» Problem description
Copy the records below exactly as they are written.

» Dataset
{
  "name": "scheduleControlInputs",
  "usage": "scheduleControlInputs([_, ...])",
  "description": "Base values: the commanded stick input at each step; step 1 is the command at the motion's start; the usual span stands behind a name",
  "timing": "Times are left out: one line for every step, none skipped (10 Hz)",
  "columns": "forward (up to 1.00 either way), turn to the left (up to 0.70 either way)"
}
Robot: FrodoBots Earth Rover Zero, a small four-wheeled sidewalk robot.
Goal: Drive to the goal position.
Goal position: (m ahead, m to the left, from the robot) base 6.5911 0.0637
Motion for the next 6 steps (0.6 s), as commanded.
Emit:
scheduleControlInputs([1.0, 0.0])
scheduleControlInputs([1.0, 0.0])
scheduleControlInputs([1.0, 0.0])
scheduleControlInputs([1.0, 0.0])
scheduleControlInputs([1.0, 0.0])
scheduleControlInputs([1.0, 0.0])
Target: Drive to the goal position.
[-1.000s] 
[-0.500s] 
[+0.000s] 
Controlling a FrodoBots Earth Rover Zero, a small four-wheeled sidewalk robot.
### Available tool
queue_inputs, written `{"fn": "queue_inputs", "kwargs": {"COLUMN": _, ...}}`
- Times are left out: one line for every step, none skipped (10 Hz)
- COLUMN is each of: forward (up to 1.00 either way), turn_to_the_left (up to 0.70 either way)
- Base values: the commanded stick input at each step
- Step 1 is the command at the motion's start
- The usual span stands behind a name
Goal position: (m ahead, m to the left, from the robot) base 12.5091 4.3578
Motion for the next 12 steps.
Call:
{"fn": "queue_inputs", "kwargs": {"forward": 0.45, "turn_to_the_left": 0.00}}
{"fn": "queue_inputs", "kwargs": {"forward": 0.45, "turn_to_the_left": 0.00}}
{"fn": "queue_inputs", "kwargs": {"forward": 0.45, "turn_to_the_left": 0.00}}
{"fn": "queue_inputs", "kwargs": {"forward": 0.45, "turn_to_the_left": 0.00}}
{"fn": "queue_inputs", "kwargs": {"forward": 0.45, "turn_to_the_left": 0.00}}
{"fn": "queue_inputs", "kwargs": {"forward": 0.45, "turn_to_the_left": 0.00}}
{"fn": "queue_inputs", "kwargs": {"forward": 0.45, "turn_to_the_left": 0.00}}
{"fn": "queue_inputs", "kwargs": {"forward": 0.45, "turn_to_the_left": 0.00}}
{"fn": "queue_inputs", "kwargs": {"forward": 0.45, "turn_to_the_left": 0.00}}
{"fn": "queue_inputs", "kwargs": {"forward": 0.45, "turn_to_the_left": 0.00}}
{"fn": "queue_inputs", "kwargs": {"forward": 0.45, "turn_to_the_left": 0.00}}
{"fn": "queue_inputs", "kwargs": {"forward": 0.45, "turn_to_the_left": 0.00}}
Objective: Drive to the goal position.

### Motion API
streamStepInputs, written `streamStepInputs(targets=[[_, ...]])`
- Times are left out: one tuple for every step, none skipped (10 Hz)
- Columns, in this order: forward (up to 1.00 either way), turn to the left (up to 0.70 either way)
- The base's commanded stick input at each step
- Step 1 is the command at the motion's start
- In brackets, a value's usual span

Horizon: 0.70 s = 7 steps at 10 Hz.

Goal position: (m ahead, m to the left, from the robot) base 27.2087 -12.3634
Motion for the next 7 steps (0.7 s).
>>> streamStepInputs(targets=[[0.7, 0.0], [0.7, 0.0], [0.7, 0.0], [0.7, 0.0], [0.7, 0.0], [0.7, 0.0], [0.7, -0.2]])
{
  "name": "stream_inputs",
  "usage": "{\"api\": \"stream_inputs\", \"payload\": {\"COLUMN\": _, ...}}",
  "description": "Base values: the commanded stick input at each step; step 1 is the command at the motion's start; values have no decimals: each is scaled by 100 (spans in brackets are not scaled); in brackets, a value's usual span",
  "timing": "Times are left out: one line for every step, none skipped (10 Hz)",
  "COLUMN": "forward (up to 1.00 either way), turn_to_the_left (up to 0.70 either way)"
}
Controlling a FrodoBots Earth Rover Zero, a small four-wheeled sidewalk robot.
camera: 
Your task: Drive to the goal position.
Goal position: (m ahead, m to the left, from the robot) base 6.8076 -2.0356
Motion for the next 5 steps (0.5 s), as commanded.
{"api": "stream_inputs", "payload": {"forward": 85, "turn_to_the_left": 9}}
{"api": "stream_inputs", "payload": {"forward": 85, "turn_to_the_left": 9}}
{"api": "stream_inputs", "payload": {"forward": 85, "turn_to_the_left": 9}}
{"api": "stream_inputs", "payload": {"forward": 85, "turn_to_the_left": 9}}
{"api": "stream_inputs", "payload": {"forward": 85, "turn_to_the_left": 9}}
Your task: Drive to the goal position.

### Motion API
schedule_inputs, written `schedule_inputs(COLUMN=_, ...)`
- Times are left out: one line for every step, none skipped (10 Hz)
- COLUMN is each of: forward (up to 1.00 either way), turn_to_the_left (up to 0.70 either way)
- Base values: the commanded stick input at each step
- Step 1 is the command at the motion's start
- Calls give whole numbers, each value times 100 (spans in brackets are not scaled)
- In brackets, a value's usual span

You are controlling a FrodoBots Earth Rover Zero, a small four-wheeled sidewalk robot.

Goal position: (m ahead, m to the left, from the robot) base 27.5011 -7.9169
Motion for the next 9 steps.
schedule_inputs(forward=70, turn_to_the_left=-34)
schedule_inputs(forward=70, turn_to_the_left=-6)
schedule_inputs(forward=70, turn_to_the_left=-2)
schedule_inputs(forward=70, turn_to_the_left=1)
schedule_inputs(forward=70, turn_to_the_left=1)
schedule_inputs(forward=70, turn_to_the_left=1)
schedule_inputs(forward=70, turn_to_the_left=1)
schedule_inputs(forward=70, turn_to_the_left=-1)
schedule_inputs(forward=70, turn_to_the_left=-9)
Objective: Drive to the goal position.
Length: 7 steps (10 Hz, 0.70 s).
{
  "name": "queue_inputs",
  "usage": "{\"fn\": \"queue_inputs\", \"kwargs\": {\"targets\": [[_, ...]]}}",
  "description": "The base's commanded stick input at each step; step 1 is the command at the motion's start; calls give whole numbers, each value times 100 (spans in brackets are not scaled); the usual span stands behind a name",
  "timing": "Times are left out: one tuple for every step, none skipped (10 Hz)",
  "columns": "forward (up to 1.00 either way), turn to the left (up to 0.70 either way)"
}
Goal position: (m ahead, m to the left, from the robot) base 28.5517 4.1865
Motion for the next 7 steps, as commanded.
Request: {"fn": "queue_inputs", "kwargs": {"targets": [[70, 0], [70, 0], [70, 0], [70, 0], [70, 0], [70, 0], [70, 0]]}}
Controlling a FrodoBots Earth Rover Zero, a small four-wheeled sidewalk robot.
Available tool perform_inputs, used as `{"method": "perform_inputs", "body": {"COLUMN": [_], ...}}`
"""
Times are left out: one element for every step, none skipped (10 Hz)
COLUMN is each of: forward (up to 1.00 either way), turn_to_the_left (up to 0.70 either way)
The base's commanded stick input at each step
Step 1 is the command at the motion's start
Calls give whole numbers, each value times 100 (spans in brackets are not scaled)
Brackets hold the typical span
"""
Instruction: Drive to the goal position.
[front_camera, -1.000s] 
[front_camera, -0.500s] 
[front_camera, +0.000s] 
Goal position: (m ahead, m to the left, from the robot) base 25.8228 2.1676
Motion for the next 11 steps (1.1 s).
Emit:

» Result of this task
{
  "name": "scheduleControlInputs",
  "usage": "scheduleControlInputs([_, ...])",
  "description": "Base values: the commanded stick input at each step; step 1 is the command at the motion's start; the usual span stands behind a name",
  "timing": "Times are left out: one line for every step, none skipped (10 Hz)",
  "columns": "forward (up to 1.00 either way), turn to the left (up to 0.70 either way)"
}
Robot: FrodoBots Earth Rover Zero, a small four-wheeled sidewalk robot.
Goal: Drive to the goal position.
Goal position: (m ahead, m to the left, from the robot) base 6.5911 0.0637
Motion for the next 6 steps (0.6 s), as commanded.
Emit:
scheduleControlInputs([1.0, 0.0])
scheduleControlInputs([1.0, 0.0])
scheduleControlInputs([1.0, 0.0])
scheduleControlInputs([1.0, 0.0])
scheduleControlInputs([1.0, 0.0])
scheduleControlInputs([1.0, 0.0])
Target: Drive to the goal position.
[-1.000s] 
[-0.500s] 
[+0.000s] 
Controlling a FrodoBots Earth Rover Zero, a small four-wheeled sidewalk robot.
### Available tool
queue_inputs, written `{"fn": "queue_inputs", "kwargs": {"COLUMN": _, ...}}`
- Times are left out: one line for every step, none skipped (10 Hz)
- COLUMN is each of: forward (up to 1.00 either way), turn_to_the_left (up to 0.70 either way)
- Base values: the commanded stick input at each step
- Step 1 is the command at the motion's start
- The usual span stands behind a name
Goal position: (m ahead, m to the left, from the robot) base 12.5091 4.3578
Motion for the next 12 steps.
Call:
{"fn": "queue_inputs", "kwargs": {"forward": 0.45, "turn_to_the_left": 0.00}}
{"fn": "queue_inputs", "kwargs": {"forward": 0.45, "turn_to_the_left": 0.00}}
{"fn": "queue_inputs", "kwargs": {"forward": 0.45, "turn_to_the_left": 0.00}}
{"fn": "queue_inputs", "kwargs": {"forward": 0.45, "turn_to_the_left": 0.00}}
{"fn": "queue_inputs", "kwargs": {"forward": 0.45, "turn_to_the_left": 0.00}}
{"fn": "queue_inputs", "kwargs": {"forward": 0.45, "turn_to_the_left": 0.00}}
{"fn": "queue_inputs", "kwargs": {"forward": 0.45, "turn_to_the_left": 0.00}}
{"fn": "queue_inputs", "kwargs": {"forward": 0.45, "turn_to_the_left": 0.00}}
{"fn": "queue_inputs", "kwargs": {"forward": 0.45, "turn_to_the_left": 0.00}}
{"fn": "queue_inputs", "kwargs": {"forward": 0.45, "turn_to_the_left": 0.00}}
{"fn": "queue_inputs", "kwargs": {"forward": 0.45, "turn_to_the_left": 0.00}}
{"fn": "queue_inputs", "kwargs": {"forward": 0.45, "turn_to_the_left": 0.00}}
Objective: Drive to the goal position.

### Motion API
streamStepInputs, written `streamStepInputs(targets=[[_, ...]])`
- Times are left out: one tuple for every step, none skipped (10 Hz)
- Columns, in this order: forward (up to 1.00 either way), turn to the left (up to 0.70 either way)
- The base's commanded stick input at each step
- Step 1 is the command at the motion's start
- In brackets, a value's usual span

Horizon: 0.70 s = 7 steps at 10 Hz.

Goal position: (m ahead, m to the left, from the robot) base 27.2087 -12.3634
Motion for the next 7 steps (0.7 s).
>>> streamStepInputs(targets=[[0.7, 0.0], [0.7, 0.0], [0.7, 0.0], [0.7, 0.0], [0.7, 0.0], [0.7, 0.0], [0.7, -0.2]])
{
  "name": "stream_inputs",
  "usage": "{\"api\": \"stream_inputs\", \"payload\": {\"COLUMN\": _, ...}}",
  "description": "Base values: the commanded stick input at each step; step 1 is the command at the motion's start; values have no decimals: each is scaled by 100 (spans in brackets are not scaled); in brackets, a value's usual span",
  "timing": "Times are left out: one line for every step, none skipped (10 Hz)",
  "COLUMN": "forward (up to 1.00 either way), turn_to_the_left (up to 0.70 either way)"
}
Controlling a FrodoBots Earth Rover Zero, a small four-wheeled sidewalk robot.
camera: 
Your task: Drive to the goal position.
Goal position: (m ahead, m to the left, from the robot) base 6.8076 -2.0356
Motion for the next 5 steps (0.5 s), as commanded.
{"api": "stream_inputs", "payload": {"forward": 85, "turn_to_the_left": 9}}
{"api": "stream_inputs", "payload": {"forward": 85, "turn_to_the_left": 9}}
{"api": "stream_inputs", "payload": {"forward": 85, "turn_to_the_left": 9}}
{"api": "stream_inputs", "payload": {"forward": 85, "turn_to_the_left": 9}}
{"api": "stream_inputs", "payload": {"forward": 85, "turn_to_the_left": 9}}
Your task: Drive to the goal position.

### Motion API
schedule_inputs, written `schedule_inputs(COLUMN=_, ...)`
- Times are left out: one line for every step, none skipped (10 Hz)
- COLUMN is each of: forward (up to 1.00 either way), turn_to_the_left (up to 0.70 either way)
- Base values: the commanded stick input at each step
- Step 1 is the command at the motion's start
- Calls give whole numbers, each value times 100 (spans in brackets are not scaled)
- In brackets, a value's usual span

You are controlling a FrodoBots Earth Rover Zero, a small four-wheeled sidewalk robot.

Goal position: (m ahead, m to the left, from the robot) base 27.5011 -7.9169
Motion for the next 9 steps.
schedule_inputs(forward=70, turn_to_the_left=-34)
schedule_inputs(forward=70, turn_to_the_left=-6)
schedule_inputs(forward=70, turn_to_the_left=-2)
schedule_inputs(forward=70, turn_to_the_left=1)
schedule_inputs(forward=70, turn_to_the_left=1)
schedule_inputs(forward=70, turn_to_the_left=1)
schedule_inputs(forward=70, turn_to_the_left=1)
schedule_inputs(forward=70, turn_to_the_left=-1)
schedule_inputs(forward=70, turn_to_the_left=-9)
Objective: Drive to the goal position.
Length: 7 steps (10 Hz, 0.70 s).
{
  "name": "queue_inputs",
  "usage": "{\"fn\": \"queue_inputs\", \"kwargs\": {\"targets\": [[_, ...]]}}",
  "description": "The base's commanded stick input at each step; step 1 is the command at the motion's start; calls give whole numbers, each value times 100 (spans in brackets are not scaled); the usual span stands behind a name",
  "timing": "Times are left out: one tuple for every step, none skipped (10 Hz)",
  "columns": "forward (up to 1.00 either way), turn to the left (up to 0.70 either way)"
}
Goal position: (m ahead, m to the left, from the robot) base 28.5517 4.1865
Motion for the next 7 steps, as commanded.
Request: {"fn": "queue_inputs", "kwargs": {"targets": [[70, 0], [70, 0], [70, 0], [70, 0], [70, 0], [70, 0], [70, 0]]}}
Controlling a FrodoBots Earth Rover Zero, a small four-wheeled sidewalk robot.
Available tool perform_inputs, used as `{"method": "perform_inputs", "body": {"COLUMN": [_], ...}}`
"""
Times are left out: one element for every step, none skipped (10 Hz)
COLUMN is each of: forward (up to 1.00 either way), turn_to_the_left (up to 0.70 either way)
The base's commanded stick input at each step
Step 1 is the command at the motion's start
Calls give whole numbers, each value times 100 (spans in brackets are not scaled)
Brackets hold the typical span
"""
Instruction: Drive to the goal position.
[front_camera, -1.000s] 
[front_camera, -0.500s] 
[front_camera, +0.000s] 
Goal position: (m ahead, m to the left, from the robot) base 25.8228 2.1676
Motion for the next 11 steps (1.1 s).
Emit:

Now the answer is complete.